六話

 放られたボールは今までで一番速いように感じられた。


 そして今までのどれよりも、ど真ん中のストレートだった。


 俺は耳かき棒を振るう。バットでいえば芯のあたりにボールが直撃。血管がちぎれそうなほどの力で、座間の魔球を打ち返す。

 打球は高く高く、遠く遠くへと飛び上がり、


 漫画のようにバックスクリーンへと当たり、スコアボードのガラスを叩き割った。


「これで逆転サヨナラ満塁ホームランだ。ツーベースより欲張りすぎたな」

「カッ、キー」

「きっかけなんて関係あるかよ。俺は確かに、あの失恋がなかったら耳かき音声と出会わなかったかもしれない。あの時の傷がなかったら耳かき音声を好きにならなかったのかもしれない。それでも、俺は耳かき音声が好きだ、愛してる、それだけは自信を持って言える」


 耳かき棒の先端を座間へと向ける。


「おまえだって、野球が好きなはずだ」

「だけど、俺は」

「これから正々堂々と戦えばいいじゃないか。自分達だけの力で、そのまま甲子園でも行って全国制覇しちまえ。そうすればこの前倒したチームも諦めがつくだろうよ」

「それで俺は、自分を許せるかな」

「知るか。でも、そうするぐらいしかないだろ」

「……その通りだな」


 その言葉を最後に、座間は膝から崩れ落ちた。プリシアと藍原を縛り付けていた十字架も消え、球場はすっかり静寂を取り戻す。

 プリシアや藍原への謝罪は後回しにして、俺は座間に駆け寄ろうとした。


「待ってろ、いま浄化して」

「ダメだよ、カッキー」


 しかし、俺の行動は座間によって制止される。


「まだ、終わってない」

「あ? 三打席勝負なら俺の勝ちでいいだろうが」

「違うんだ、そうじゃない……おかしいって思わないか?」


 何が、と俺が問い返すよりも早く、座間は言葉を続けた。


「ハイトが怪人を生み出すのは、感情エネルギーを収集する時間を稼ぐためだ」

「それが何だって」

「でもここには、ヒーローしかいないんだよ」


 座間の言葉に、藍原が何かに気づいたように声を上げた。けれど、その小さな声はすぐにかき消される。


「実に、理解に苦しむ結末だった」


 その声は空から降ってきた。見上げれば、黒く光る球体が俺達を睥睨するように宙に浮いている。


「ハイト……!」

「不可解すぎて吐き気を催すよ。貴様らはなぜ、苦しいことがわかっていながらその道を進もうとするのだ」


 ハイトはやれやれとでも言いたげな口調で続ける。


「まったく共感できないが、順調に消耗しあってくれたことには感謝しよう。今の貴様らなら、私だけで始末することができそうだ」


 次の瞬間、大気が揺れた。空気の中に見えない針が無数に隠れているみたいに、プレッシャーが肌を突き刺す。
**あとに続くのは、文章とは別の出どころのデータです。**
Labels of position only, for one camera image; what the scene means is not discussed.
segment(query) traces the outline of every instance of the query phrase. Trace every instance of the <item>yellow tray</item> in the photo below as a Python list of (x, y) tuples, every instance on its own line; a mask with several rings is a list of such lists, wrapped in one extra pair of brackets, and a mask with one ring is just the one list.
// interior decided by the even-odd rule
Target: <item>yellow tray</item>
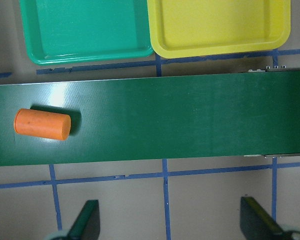
[(290, 34), (290, 0), (147, 0), (164, 58), (270, 50)]

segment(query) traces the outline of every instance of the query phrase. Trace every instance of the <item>white floor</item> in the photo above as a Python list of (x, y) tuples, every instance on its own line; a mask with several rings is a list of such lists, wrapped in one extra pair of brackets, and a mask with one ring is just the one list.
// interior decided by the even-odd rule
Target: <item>white floor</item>
[[(291, 34), (279, 51), (296, 49), (300, 49), (300, 0), (292, 1)], [(141, 59), (65, 64), (49, 68), (148, 60), (155, 60), (155, 55)], [(162, 75), (239, 73), (272, 65), (271, 56), (169, 63), (162, 65)], [(300, 67), (300, 54), (280, 55), (278, 65)], [(27, 57), (19, 2), (0, 0), (0, 73), (12, 72), (10, 77), (0, 78), (0, 84), (157, 75), (155, 65), (37, 75), (36, 70), (47, 68), (35, 65)], [(262, 156), (234, 156), (168, 159), (167, 164), (168, 171), (174, 172), (271, 165), (272, 161)], [(173, 240), (243, 240), (244, 236), (239, 228), (239, 208), (240, 197), (244, 195), (255, 197), (270, 214), (273, 207), (276, 207), (276, 220), (279, 224), (300, 229), (300, 166), (281, 165), (299, 162), (300, 157), (277, 159), (274, 189), (272, 169), (244, 168), (246, 170), (240, 172), (170, 176), (169, 215), (162, 177), (124, 177), (161, 173), (165, 163), (161, 159), (57, 164), (50, 167), (0, 167), (0, 240), (43, 240), (47, 234), (57, 231), (58, 226), (68, 229), (84, 202), (89, 199), (99, 199), (100, 202), (100, 240), (165, 240), (169, 237)], [(47, 184), (51, 180), (54, 182), (53, 170), (57, 180), (106, 176), (119, 176), (120, 180), (58, 184), (56, 189), (59, 206), (56, 206), (56, 191), (53, 191), (51, 184)], [(273, 201), (273, 193), (277, 194), (276, 202)], [(165, 214), (170, 220), (168, 234)]]

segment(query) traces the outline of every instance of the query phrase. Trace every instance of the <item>green surface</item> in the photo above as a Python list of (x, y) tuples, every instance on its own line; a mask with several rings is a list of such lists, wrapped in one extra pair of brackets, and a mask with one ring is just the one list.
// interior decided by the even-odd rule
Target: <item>green surface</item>
[[(16, 134), (69, 113), (66, 141)], [(300, 153), (300, 71), (0, 85), (0, 166)]]
[(36, 64), (152, 54), (147, 0), (20, 0), (26, 48)]

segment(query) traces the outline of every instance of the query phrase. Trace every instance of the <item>bolt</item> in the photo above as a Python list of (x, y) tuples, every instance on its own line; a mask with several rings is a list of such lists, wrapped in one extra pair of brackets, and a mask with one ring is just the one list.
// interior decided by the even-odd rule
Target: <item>bolt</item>
[(292, 240), (300, 240), (300, 233), (299, 232), (293, 232), (291, 234), (291, 239)]

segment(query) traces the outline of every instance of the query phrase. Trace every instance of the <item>cylinder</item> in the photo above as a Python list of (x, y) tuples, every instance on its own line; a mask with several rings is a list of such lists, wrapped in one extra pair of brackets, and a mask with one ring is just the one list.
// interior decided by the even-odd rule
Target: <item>cylinder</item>
[(70, 133), (71, 118), (66, 114), (21, 108), (13, 127), (17, 134), (64, 141)]

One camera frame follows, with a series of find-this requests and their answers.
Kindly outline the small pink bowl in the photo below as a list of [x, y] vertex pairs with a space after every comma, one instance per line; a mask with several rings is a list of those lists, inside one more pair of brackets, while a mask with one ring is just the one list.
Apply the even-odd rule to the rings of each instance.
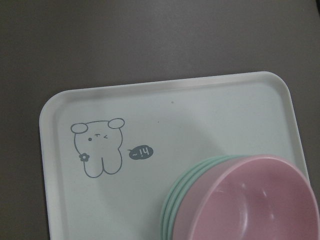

 それが頭上の精霊から放たれていることは明らかだった。


「プリシアとかいうそこの精霊の真似をさせてもらうことにした。感情エネルギーを取り込み実体化する……この手は使いたくないとも思ったのだがね」


 プレッシャーはみるみる強くなる。地面に縫い付けられているのではないかと錯覚するほど足がすくみ、暴風が吹き荒れて目を開けていることさえ困難になる。
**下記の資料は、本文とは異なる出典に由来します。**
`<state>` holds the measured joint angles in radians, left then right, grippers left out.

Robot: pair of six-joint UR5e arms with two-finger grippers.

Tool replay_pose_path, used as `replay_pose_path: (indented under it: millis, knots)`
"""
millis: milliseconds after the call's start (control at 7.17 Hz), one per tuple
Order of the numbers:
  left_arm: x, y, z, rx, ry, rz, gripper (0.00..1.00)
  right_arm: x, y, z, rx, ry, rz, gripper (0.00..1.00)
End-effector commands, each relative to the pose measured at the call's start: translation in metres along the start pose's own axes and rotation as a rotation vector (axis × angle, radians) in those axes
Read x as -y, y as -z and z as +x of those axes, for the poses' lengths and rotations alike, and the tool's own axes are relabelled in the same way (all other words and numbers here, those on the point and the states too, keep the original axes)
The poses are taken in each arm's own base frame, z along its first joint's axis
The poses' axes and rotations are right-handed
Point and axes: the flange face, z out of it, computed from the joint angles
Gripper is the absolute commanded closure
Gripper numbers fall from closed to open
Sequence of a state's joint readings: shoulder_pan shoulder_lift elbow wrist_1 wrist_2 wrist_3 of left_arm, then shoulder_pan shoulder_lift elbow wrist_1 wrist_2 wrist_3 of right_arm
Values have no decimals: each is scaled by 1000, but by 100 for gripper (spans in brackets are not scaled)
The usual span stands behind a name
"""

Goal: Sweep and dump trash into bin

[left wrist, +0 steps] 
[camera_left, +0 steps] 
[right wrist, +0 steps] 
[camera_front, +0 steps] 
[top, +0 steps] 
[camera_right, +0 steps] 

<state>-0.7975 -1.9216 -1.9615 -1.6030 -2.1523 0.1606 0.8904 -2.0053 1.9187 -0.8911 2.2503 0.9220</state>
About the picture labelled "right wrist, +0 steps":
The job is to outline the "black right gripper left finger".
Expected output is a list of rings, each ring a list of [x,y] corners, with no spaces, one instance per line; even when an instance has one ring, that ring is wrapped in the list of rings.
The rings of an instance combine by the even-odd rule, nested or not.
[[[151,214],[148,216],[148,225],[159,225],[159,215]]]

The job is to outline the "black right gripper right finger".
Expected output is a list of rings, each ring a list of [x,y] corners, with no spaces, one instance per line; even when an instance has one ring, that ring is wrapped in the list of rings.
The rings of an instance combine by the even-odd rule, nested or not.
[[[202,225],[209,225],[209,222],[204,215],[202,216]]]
「この忌々しい感情を、これ以上私の中に宿したくはなかったのだから」


 やがて風が止み、そこには男が立っていた。二塁のベースの後ろ、内野と外野の境目のあたりに、たとえば暗黒騎士なんて名称がしっくりくるようなアーマーを着込んだ金の短髪の男。

 その精悍な顔立ちは人間離れしていて、彼が精霊であるという事実を如実に表していた。


「ああ、身体は羽のように軽いのに、心は泥のように重たい。不快な感覚だ。人間の感情は、やはり醜い」

「だったら、さっさと向こうの世界に戻ればいいじゃないか。おまえの目的はいったいなんなんだ!」


 俺は吠えるように噛みついた。いい加減に決着をつけたいという気持ちはもちろんのこと、強がっていなければ立っていられないほどに背筋が粟立っていたのだ。


「目的か。そういえば、貴様らと腰を据えて話し合う機会などなかったな」


 ふむ、とハイトは顎をさすり、俺の質問に対する答えを口にした。